---------- Dataset entries

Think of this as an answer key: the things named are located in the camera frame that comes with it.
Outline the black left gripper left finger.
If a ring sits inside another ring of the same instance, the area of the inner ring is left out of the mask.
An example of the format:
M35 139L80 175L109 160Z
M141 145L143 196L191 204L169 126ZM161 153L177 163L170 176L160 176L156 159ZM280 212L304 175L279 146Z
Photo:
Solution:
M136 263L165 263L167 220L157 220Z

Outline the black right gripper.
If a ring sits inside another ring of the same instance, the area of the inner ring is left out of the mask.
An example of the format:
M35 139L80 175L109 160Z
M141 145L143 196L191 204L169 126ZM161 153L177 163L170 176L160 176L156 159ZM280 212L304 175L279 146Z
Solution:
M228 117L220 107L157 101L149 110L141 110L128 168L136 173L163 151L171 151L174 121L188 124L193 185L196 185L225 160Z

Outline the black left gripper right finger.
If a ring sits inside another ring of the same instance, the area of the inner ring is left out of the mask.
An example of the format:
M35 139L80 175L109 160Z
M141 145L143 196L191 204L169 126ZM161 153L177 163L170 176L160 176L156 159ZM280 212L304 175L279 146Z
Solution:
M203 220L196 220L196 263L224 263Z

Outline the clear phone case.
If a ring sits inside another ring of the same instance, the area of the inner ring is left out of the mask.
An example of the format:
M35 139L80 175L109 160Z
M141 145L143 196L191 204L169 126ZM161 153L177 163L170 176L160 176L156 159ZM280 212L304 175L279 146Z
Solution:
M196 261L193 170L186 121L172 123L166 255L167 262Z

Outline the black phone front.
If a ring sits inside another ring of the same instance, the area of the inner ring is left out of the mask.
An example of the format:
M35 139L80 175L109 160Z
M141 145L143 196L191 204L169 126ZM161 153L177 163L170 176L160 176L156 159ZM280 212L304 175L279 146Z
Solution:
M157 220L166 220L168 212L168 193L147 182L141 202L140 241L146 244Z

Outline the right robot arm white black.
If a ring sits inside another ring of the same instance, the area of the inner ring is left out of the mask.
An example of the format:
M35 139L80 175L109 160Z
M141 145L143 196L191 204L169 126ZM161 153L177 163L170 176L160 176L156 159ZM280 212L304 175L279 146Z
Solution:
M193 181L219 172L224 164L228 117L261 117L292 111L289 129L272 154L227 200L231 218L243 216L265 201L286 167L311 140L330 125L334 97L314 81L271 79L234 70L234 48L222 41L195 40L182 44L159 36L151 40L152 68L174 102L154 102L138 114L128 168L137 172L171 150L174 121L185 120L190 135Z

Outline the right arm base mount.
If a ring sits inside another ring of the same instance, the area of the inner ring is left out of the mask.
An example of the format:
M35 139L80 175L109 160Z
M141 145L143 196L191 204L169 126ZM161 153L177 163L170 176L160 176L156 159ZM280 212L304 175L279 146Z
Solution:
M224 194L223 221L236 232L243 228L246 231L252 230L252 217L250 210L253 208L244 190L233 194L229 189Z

--------------------
---------- Dataset entries

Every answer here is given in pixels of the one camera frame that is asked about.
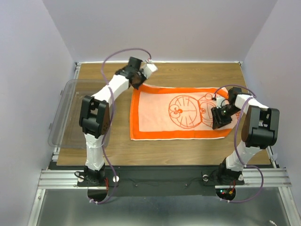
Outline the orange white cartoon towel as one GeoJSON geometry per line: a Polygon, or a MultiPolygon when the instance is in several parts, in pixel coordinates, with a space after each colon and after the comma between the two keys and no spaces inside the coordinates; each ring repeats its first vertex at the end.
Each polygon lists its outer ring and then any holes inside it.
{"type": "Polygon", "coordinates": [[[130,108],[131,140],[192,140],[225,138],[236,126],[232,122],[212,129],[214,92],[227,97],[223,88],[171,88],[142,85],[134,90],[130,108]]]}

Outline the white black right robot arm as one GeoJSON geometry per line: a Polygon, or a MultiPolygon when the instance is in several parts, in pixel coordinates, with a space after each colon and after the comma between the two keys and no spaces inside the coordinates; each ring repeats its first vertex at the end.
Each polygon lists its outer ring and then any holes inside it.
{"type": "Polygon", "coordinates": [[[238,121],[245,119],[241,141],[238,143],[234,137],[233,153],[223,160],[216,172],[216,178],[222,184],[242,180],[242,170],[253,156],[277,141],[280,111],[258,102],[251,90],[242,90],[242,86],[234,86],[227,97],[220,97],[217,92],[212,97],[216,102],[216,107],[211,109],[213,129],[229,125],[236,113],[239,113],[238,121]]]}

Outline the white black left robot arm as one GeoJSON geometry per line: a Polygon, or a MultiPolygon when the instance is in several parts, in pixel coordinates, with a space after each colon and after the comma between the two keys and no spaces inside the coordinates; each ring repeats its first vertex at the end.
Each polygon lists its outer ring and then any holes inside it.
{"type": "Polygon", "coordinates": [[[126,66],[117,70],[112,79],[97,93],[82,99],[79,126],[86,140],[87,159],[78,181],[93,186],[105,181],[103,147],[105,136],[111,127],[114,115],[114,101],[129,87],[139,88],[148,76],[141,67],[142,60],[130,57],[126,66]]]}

--------------------

Work instructions: Set down, exactly as they appear above, all lines from the one that has "Think of this" down to the one that has "Outline the black left gripper right finger.", including those two and no others.

Your solution:
Think of this as an answer key: the things named are located in the camera frame that comes with it.
Outline the black left gripper left finger.
If a ring sits inside another ring of the same instance, the area of the inner ring is left out of the mask.
An example of the format:
M35 139L80 175L109 160Z
M141 145L143 196L191 204L169 126ZM161 153L177 163L170 176L160 176L156 159ZM280 212L304 175L279 146Z
Photo:
Solution:
M136 263L165 263L167 220L157 220Z

Outline the black right gripper.
If a ring sits inside another ring of the same instance, the area of the inner ring is left out of the mask.
An example of the format:
M35 139L80 175L109 160Z
M141 145L143 196L191 204L169 126ZM161 153L177 163L170 176L160 176L156 159ZM280 212L304 175L279 146Z
Solution:
M228 117L220 107L157 101L149 110L141 110L128 168L136 173L163 151L171 151L174 121L188 124L193 185L196 185L225 160Z

Outline the black left gripper right finger.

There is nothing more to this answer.